LMEO: There we return to the juxtaposition of the solemn and the trivial. He gives them names depending on his mood at the time…
EH: It depends on what’s on his mind, if he’s coming from church, from eating, from having a drink… It’s a name that will define you for your whole life, and not only you, but also your family. When you asked me before the interview about the origin of the name “Halfon,” I mentioned that an immigration officer in New York, on Ellis Island, transgressed my identity with the stroke of a pen when he cut off half of my grandfather’s last name. My name is a mistake. All our names come from an invention, from a place name, from something. Think of last names in Spanish. My wife’s family, from La Rioja, all has last names based on places: Fuentes, Corral… that may have been Jewish. Because many of these last names or toponyms belonged to converted Jews who took the name of whatever was closest at hand. Little by little, I got more and more interested in the subject of the name. In my new book, I continue to develop it. There’s something about it that really interests me. And it’s obvious that it’s one of the main themes in Signor Hoffman. It wasn’t always called that. It was called “Until love kills us all,” which are the last words of the story. But my French editor told me, “This is high flown, this isn’t Halfon.” Besides that, in French they don’t take it well when you use the word “love.” But in its first iteration, in Revista Ñ, it was published under that longer title.

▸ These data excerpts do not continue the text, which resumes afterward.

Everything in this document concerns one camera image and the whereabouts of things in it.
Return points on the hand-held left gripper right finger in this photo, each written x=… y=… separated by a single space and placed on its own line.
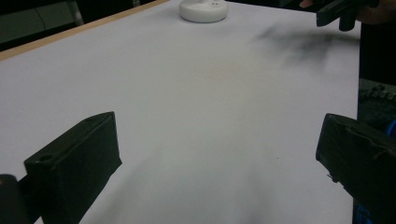
x=361 y=158

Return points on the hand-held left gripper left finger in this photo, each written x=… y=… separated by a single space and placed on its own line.
x=74 y=165

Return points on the white round lamp base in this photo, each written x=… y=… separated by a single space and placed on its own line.
x=204 y=11

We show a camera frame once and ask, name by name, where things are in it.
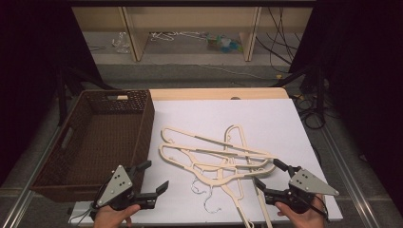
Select person's left hand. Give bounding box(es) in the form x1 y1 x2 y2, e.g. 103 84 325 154
92 203 142 228

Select cream plastic clothes hanger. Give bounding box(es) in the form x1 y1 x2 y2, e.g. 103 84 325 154
189 123 275 228
160 125 278 179
158 143 278 215

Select person's right hand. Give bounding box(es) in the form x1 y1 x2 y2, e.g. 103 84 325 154
274 194 328 228

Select hand-held gripper cable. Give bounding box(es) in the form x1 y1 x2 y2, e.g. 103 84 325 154
303 193 331 220
68 202 103 223

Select pile of colourful plastic things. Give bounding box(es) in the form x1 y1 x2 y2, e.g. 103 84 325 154
205 33 244 54

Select coiled black floor cables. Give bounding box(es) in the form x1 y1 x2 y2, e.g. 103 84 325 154
290 91 335 131

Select black metal stand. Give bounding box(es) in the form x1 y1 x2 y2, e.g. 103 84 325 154
270 63 328 125
54 63 116 127

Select right hand-held gripper cable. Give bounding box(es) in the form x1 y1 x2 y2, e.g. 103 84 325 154
303 193 331 220

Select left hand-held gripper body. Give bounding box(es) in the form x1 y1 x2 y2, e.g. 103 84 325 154
91 164 160 212

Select hanging black cables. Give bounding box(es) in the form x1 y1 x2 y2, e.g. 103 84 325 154
256 7 302 74

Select clear plastic bag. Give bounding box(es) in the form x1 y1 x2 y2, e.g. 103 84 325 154
110 30 132 54

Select white hangers on floor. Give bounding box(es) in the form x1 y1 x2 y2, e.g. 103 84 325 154
149 30 207 43

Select left hand-held gripper cable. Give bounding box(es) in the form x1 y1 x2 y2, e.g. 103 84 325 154
68 202 103 223

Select metal floor rail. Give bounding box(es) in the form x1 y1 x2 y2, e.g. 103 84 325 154
317 126 382 228
0 126 65 228

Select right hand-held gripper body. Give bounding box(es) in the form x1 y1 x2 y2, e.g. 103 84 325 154
263 167 340 214

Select brown woven basket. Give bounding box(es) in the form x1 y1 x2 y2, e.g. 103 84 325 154
30 88 156 203

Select white table sheet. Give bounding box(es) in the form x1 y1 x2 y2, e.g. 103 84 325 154
67 98 344 226

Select light wooden shelf unit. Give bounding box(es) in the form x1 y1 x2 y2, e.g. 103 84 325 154
71 6 314 63

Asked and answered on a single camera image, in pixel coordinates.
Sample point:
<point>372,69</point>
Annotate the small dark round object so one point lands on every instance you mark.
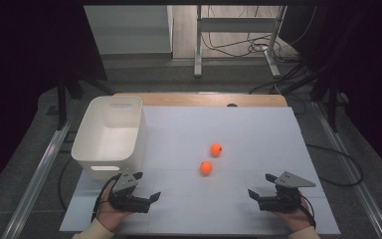
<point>232,105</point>

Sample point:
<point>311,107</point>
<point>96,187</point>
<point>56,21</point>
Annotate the wooden table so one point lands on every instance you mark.
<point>195,99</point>

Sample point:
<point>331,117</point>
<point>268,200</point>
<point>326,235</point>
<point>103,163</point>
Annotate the orange ball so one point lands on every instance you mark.
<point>216,150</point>
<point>206,168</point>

AAA: Before we finish, I’d like to ask you about your stay in Spain, specifically in La Rioja. When you arrived as a new writer from Guatemala, how was your immersion in the circle of Spanish or Latin American writers then based in Spain?

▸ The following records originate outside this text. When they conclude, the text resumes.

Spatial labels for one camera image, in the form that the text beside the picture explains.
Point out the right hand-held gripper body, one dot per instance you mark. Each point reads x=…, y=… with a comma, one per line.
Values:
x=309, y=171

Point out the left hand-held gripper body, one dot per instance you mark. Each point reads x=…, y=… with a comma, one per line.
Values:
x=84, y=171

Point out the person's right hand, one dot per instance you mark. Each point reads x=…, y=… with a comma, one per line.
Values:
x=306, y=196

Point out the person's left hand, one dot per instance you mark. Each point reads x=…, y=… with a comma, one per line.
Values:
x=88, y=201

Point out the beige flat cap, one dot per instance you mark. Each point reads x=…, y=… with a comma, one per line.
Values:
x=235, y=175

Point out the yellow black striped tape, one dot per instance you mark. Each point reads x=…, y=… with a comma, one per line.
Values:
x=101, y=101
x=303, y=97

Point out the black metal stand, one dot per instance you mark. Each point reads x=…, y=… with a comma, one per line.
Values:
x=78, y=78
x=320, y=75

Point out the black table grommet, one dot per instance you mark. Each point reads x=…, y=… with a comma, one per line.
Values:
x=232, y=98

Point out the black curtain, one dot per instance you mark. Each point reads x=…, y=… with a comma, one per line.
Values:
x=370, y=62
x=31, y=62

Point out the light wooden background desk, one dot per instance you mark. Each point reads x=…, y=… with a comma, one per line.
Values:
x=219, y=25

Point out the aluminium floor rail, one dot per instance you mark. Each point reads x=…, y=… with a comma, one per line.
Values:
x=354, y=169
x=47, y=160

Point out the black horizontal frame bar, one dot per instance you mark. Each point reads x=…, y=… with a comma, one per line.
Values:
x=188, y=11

EH: I arrived in La Rioja as the husband of a Riojan. I didn’t arrive as a writer. But in short order a friend of my wife’s family introduced me to the man who would become my Riojan editor. He published my books Clases de dibujo [Drawing classes] and Clases de hebreo [Hebrew classes]. They’re published in La Rioja. They’re both very short books. I met him in the first week and I immediately got involved in the Riojan literary world. I started to meet with them, with many poets. They have a festival and I participated in it. My entry into the Riojan literary world was very easy, very organic. And I remain there. In a few weeks the third Clases book will come out, a new book of short stories called Clases de chapín [Guatemalan classes], as Guatemalans call each other. It’s the third volume, although it includes the two previous ones. My Latin American colleagues, and there are many of them, were mostly in Madrid and Barcelona. If it had reached any of them, I would have gotten in touch with them more quickly. But it was fast anyway. You’re bonded by the fact of being Latin American in Spain. You feel you’re among your own. I felt very “Latin American” when I was with them. Much more “Latin American” than “Guatemalan.” We were more united by the fact of being Latin American writers living in Spain. Like having soldiers in your troop.

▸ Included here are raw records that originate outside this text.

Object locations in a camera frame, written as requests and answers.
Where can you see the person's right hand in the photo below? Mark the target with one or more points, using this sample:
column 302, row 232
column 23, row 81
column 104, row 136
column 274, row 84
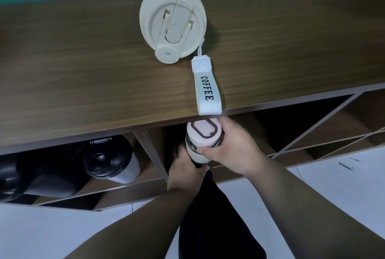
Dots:
column 237, row 150

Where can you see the person's left hand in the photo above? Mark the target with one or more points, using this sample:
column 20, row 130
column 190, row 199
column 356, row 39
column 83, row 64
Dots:
column 184, row 174

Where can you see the person's left fingers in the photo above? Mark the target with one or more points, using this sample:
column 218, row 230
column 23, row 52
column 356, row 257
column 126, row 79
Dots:
column 183, row 155

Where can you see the person's right thumb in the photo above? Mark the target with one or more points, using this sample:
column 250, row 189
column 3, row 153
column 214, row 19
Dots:
column 211, row 151

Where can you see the person's right forearm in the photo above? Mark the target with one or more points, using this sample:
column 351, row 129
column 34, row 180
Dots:
column 312, row 210

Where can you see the person's left forearm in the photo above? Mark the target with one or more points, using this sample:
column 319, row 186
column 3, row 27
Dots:
column 132, row 225

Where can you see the brown wooden shelf cabinet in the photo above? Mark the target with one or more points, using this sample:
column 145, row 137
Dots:
column 192, row 93

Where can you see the person's dark trouser leg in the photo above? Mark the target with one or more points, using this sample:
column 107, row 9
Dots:
column 215, row 222

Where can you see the white tumbler with black lid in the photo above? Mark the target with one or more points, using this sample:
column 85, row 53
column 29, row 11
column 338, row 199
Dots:
column 112, row 160

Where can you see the cream travel tumbler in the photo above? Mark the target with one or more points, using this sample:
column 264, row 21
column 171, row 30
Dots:
column 172, row 16

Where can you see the black bottle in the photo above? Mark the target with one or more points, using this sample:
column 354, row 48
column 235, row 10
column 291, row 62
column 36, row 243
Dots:
column 27, row 177

AAA: Have you ever thought of including Spain or the United States in your novels? Because they are also parts of your life…
EH: No es que lo haya pensado, es que va a pasar. Escribí mucho en La Rioja, pero no escribí sobre La Rioja. Y sobre Estados Unidos, por supuesto; eso está en mi nueva novela, y es fuerte. Parte de esta nueva novela, Duelo [Duelo] (2017), es mi infancia en Estados Unidos, que es cuando el niño empieza a darse cuenta de que su tío no murió ahogado. Gradualmente descubrí, a través de algunos descubrimientos, que esta historia era falsa. Y eso es lo que sucede cuando está en Florida. Recreo esos momentos de despertar a las realidades de la muerte de ese hombre.